Monograph Highlights New Malignancies Among Cancer Survivors

Researchers from NCI's Division of Cancer Epidemiology and Genetics (DCEG) and Division of Cancer Control and Population Sciences (DCCPS) recently published a monograph, New Malignancies Among Cancer Survivors: SEER Cancer Registries, 1973-2000. The monograph is the first publication to provide a comprehensive analysis of the risk for U.S. cancer survivors of developing a new malignancy.

Cover of New Malignancies Among Cancer Survivors: SEER Cancer Registries, 1973-2000 monograph "This is by far the largest study to date to assess risk of subsequent cancers. It includes more than 2 million cancer survivors during a nearly 30-year period and more than 185,000 subsequent primary cancers," said lead editor Rochelle Curtis of DCEG's Radiation Epidemiology Branch. "Other studies have evaluated risk of subsequent cancers for individual cancer types or groups of cancers, usually related to the late effects of treatment, but this report provides the first complete evaluation of subsequent cancer risk in the U.S. for most first primary cancer sites."

The report used data from nine cancer registries participating in the Surveillance, Epidemiology, and End Results (SEER) Program from 1973 to 2000.

"This report adds a new dimension to cancer surveillance in that it pinpoints which cancers are more likely to be followed by another primary. This knowledge is possible because of the depth of information from almost 30 years of consistently reliable SEER data," noted co-editor Lynn Ries of DCCPS's Cancer Statistics Branch.

More than 50 adult and 18 childhood cancers were evaluated in the new report, which includes new data on less common cancer sites. More than 350 data tables present the risk of subsequent cancer by time since initial diagnosis, sex, age at initial diagnosis, and when appropriate, by treatment and cancer cell type. Each chapter compares the findings with other published studies and discusses the results in terms of potential risk factors and mechanisms.

Overall, the results showed that cancer survivors have a 14-percent increased risk of developing a subsequent cancer than would be expected in the general population. Many of the patterns of multiple cancers suggested an effect of shared risk factors (such as tobacco and alcohol consumption, nutritional factors, hormones, infections and immunosuppression, and genetic predisposition) or a carcinogenic effect of cancer therapies. Although a sizable portion of multiple cancers in the SEER database represented tumors that occurred in the same or neighboring organ systems, most of the subsequent cancers occurred in diverse organ sites.

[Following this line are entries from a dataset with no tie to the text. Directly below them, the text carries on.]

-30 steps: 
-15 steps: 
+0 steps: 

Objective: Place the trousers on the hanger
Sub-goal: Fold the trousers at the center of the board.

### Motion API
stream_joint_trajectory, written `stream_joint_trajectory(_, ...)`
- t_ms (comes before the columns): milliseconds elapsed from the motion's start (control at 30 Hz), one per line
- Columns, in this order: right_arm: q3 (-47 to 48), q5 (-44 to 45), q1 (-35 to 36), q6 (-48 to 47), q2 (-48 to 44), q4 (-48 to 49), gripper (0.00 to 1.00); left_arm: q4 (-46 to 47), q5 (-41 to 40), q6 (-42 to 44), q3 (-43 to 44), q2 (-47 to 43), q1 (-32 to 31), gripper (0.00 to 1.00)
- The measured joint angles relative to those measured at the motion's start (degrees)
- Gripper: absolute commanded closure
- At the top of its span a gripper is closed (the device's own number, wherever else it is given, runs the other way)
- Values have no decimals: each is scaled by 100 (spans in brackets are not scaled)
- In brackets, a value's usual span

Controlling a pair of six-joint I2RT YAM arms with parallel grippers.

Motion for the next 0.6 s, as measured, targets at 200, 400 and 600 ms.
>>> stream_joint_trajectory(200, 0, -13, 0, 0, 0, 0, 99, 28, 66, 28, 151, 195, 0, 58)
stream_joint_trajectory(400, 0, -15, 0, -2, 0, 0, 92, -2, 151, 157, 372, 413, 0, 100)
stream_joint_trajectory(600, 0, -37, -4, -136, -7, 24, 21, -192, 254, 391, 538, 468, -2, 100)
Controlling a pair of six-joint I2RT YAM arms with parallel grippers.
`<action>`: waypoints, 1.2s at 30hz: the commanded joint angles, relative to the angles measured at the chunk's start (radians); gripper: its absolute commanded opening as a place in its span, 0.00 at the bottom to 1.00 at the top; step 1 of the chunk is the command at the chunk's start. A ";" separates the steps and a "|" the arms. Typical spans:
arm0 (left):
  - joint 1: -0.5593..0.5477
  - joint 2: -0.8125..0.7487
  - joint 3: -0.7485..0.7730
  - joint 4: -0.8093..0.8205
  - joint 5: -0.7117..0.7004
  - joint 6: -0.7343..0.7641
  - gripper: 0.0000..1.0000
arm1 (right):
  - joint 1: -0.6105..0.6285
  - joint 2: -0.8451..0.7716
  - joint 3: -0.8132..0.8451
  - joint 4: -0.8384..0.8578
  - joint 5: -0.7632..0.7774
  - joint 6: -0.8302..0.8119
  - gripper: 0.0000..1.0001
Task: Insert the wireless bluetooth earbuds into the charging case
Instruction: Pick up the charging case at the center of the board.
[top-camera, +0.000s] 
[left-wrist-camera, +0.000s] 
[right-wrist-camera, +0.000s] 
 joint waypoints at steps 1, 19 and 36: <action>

One of the most striking findings was that tobacco smoking, excess alcohol intake, or the interaction of the two exposures appeared to account for more than 35 percent of the excess cancer risk observed in the survivor population.

"This effort represents an important collaboration between two NCI divisions," said Dr. Joseph F. Fraumeni, Jr., DCEG director and senior editor of the monograph. "It should provide a tremendous resource for clinicians, researchers, and other health professionals, and it should be useful in alerting cancer survivors to the importance of medical supervision for prevention and early detection of new malignancies."